▸ What the task requires: When the string "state" appears in a line of the records, show the whole line.

▸ Data records:
= Beginning of Section =

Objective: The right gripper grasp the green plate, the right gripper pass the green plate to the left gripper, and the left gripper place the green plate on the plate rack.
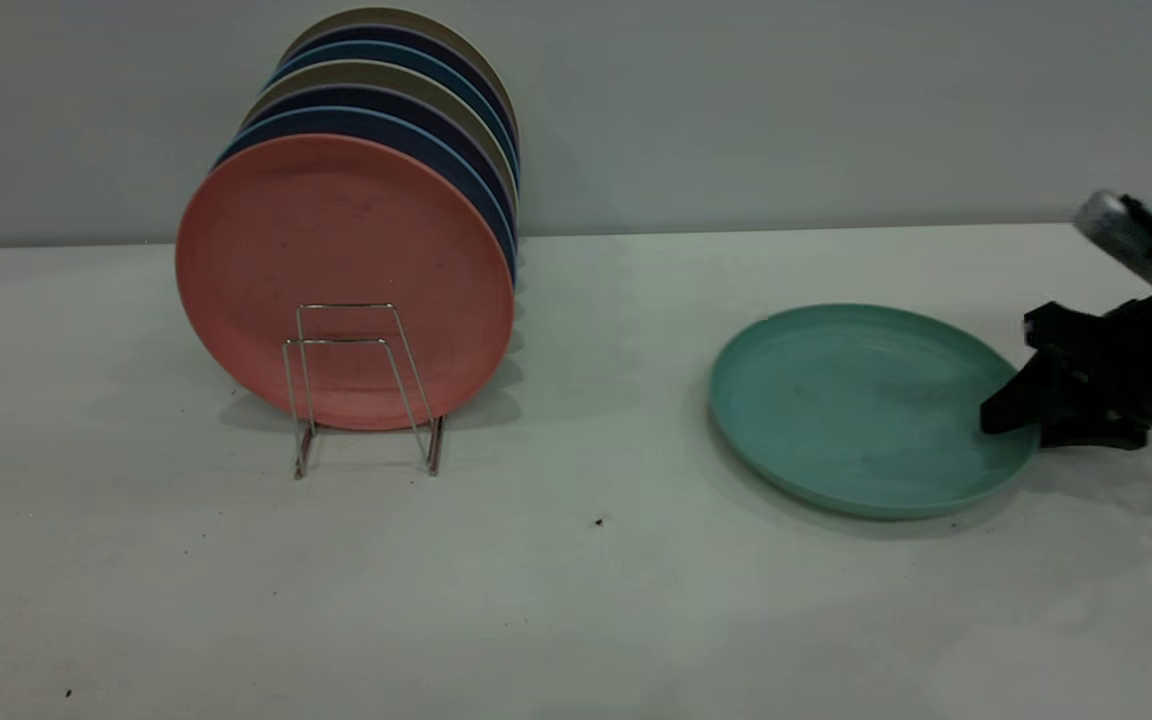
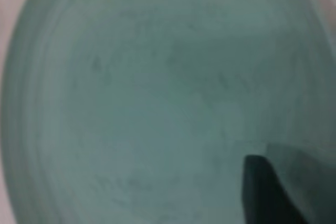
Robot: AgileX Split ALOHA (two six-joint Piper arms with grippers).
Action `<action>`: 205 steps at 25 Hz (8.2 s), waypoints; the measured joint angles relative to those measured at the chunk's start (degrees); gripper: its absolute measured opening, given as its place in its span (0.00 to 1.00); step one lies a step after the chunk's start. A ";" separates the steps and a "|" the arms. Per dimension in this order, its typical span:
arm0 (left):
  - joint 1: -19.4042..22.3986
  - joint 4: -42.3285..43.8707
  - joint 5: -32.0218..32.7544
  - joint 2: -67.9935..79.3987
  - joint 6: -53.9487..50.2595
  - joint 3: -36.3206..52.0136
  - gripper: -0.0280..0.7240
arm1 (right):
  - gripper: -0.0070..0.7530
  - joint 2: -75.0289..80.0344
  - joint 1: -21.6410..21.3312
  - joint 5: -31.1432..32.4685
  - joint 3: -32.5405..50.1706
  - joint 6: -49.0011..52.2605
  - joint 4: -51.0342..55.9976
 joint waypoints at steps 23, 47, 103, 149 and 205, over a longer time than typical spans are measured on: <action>-6.93 -53.05 -8.14 43.14 44.43 -1.95 0.73 | 0.03 -14.01 13.63 5.03 0.32 5.54 -18.68; -7.32 -67.71 -7.75 57.04 59.19 -3.66 0.18 | 0.51 -14.92 24.29 14.53 0.35 0.05 -1.56; -10.02 15.73 -9.46 55.59 61.34 -39.43 0.18 | 0.76 -19.68 9.44 15.94 0.52 13.40 -23.45; -5.14 15.10 10.29 48.46 4.16 -39.51 0.62 | 0.76 -30.44 15.16 13.43 0.52 30.71 -42.78; -0.32 32.89 30.14 -36.40 -23.02 3.97 0.62 | 0.76 -126.74 32.24 32.18 42.76 66.07 -76.13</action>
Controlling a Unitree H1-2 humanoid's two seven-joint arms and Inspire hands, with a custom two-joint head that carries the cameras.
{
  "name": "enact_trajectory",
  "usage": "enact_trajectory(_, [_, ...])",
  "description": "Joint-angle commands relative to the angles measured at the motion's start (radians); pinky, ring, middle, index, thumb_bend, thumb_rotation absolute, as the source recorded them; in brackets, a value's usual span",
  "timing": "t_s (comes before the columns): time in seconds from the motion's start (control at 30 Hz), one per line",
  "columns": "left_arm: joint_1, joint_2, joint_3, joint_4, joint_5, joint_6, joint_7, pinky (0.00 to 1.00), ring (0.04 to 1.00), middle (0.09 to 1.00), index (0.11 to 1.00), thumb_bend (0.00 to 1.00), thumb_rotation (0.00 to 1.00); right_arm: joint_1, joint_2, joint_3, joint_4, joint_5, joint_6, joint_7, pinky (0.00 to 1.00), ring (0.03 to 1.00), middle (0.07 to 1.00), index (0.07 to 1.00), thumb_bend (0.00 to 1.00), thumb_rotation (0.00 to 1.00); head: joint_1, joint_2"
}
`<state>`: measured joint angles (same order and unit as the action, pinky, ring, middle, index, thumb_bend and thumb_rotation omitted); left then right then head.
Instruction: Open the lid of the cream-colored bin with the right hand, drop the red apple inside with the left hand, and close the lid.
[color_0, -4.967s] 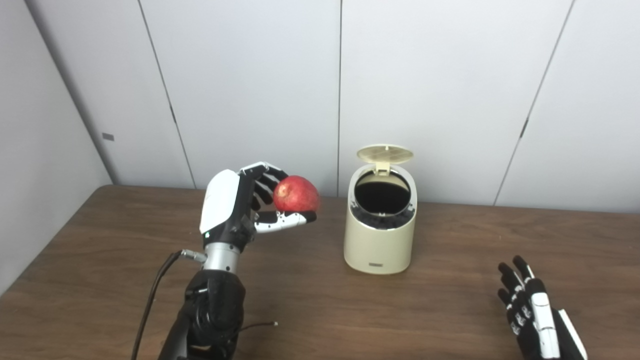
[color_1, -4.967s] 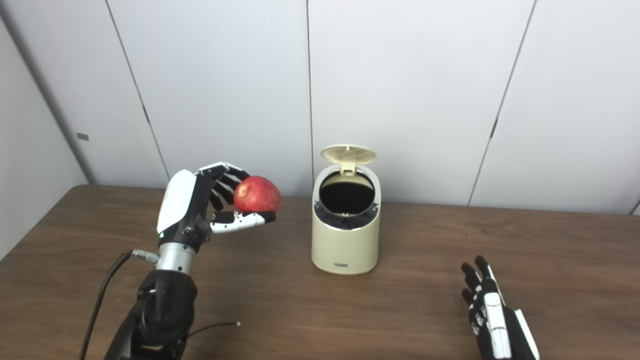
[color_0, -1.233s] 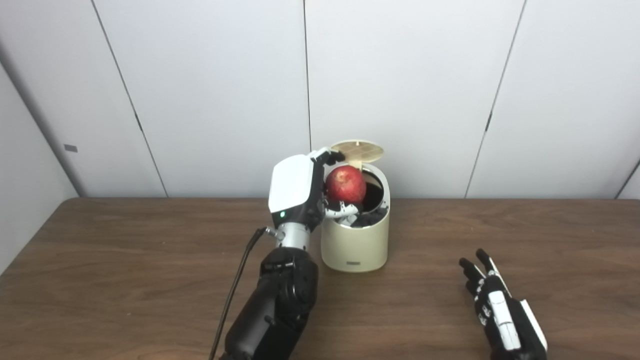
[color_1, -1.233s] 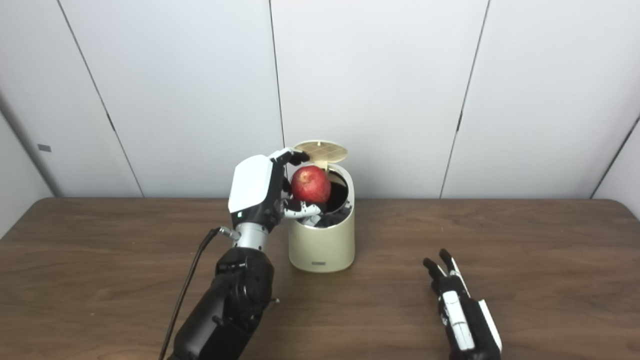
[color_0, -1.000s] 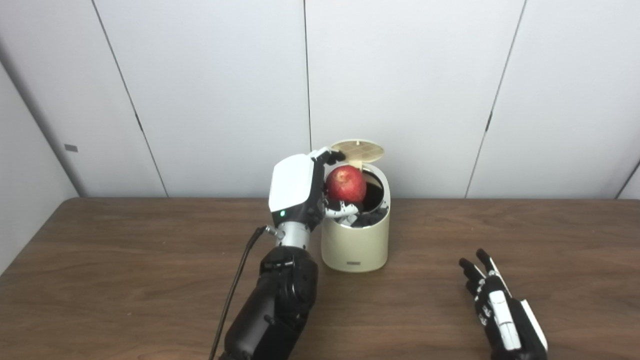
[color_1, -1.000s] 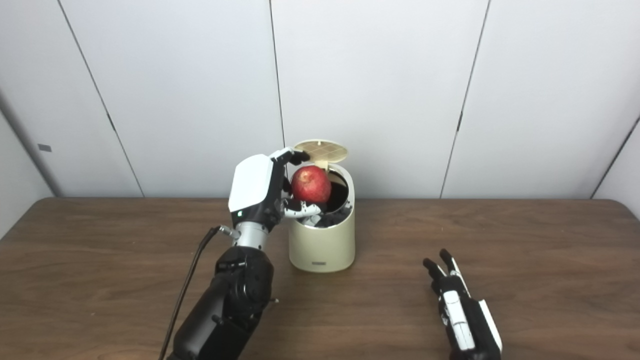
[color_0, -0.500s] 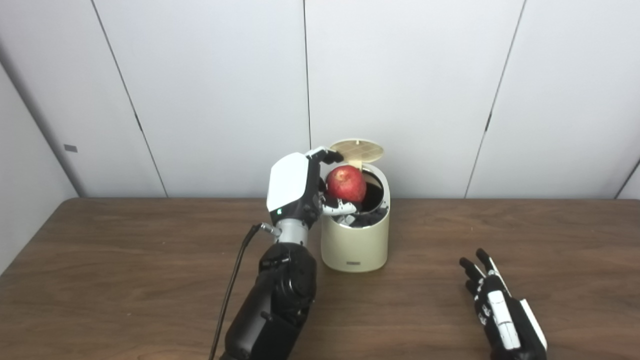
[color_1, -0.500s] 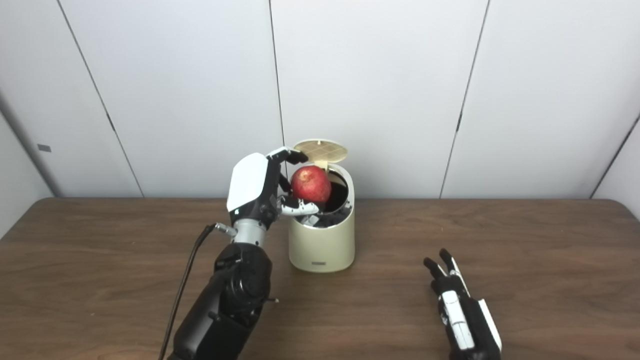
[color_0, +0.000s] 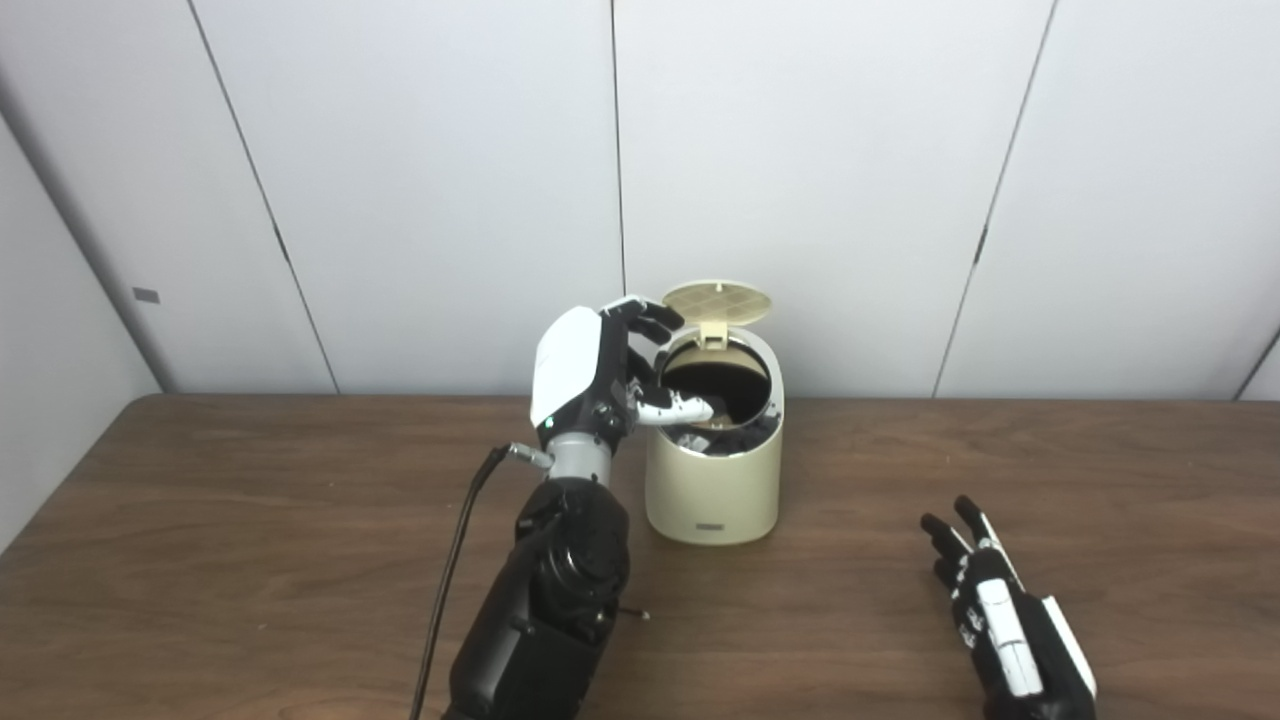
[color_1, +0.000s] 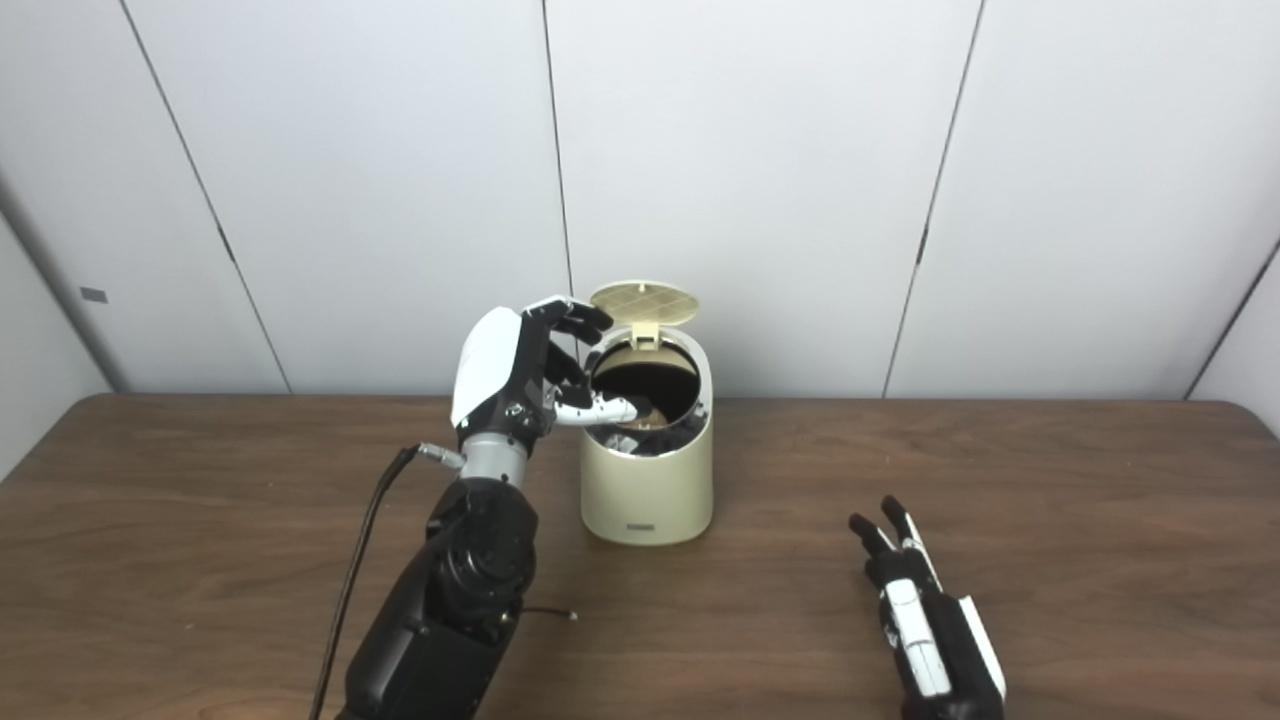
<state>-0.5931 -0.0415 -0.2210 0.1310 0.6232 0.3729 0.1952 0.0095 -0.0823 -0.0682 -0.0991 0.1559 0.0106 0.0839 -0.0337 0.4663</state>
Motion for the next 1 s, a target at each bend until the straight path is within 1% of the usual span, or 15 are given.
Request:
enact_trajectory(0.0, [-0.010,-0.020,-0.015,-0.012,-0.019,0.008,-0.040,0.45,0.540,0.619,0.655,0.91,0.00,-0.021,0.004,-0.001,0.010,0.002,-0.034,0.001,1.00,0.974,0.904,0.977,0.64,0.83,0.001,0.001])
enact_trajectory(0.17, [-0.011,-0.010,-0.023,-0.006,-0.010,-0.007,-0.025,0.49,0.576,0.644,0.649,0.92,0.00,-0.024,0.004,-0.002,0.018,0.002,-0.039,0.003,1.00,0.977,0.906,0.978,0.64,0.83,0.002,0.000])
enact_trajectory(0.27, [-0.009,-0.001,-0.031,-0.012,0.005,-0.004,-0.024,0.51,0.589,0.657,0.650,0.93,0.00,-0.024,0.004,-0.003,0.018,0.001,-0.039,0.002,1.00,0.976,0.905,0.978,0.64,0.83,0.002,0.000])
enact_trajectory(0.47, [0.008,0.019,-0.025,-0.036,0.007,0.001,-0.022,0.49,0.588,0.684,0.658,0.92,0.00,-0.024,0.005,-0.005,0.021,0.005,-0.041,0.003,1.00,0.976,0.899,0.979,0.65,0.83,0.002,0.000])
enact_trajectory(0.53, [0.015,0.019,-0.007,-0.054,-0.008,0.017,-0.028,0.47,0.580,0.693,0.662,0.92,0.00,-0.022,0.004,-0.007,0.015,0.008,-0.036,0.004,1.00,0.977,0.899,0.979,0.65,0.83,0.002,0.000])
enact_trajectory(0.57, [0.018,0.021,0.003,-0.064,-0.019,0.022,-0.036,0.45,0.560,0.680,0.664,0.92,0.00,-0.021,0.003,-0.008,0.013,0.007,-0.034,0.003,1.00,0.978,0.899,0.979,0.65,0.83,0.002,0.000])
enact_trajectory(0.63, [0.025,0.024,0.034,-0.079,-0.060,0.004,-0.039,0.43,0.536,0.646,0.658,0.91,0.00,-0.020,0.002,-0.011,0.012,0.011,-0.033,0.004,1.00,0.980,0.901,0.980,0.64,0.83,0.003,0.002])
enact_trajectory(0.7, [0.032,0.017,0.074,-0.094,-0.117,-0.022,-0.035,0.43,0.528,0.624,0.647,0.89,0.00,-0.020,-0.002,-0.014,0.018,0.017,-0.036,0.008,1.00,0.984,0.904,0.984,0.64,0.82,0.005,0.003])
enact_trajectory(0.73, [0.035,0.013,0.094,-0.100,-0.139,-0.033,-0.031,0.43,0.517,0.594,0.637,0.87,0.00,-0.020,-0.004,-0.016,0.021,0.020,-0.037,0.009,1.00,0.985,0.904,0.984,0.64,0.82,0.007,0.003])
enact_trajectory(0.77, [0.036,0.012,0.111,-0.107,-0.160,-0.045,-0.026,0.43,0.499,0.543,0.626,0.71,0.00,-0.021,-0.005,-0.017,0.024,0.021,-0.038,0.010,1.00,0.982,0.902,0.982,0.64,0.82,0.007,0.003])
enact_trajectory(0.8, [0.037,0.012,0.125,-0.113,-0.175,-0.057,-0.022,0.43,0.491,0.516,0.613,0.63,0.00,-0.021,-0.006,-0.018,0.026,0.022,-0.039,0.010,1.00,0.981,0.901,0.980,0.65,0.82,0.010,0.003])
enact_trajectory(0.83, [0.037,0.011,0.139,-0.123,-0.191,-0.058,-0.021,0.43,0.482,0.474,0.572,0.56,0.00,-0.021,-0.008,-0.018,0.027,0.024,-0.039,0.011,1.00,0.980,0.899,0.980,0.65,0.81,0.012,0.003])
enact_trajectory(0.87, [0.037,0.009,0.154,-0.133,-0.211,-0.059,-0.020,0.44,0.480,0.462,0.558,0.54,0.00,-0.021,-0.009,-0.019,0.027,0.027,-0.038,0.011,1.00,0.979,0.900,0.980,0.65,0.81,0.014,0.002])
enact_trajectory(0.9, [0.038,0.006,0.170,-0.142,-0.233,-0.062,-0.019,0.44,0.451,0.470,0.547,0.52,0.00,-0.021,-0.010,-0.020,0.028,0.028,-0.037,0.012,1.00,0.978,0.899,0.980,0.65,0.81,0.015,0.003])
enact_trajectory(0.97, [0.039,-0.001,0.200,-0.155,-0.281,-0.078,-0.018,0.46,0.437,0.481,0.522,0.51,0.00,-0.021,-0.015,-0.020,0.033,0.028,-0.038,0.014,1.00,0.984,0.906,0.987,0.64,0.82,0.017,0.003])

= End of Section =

▸ Solution to the exercise:
`<state>`: measured joint angles (same order and unit as the action, pinky, ring, middle, index, thumb_bend and thumb_rotation omitted); left then right then head.
<state>-0.5931 -0.0415 -0.2210 0.1310 0.6232 0.3729 0.1952 0.0095 -0.0823 -0.0682 -0.0991 0.1559 0.0106 0.0839 -0.0337 0.4663</state>

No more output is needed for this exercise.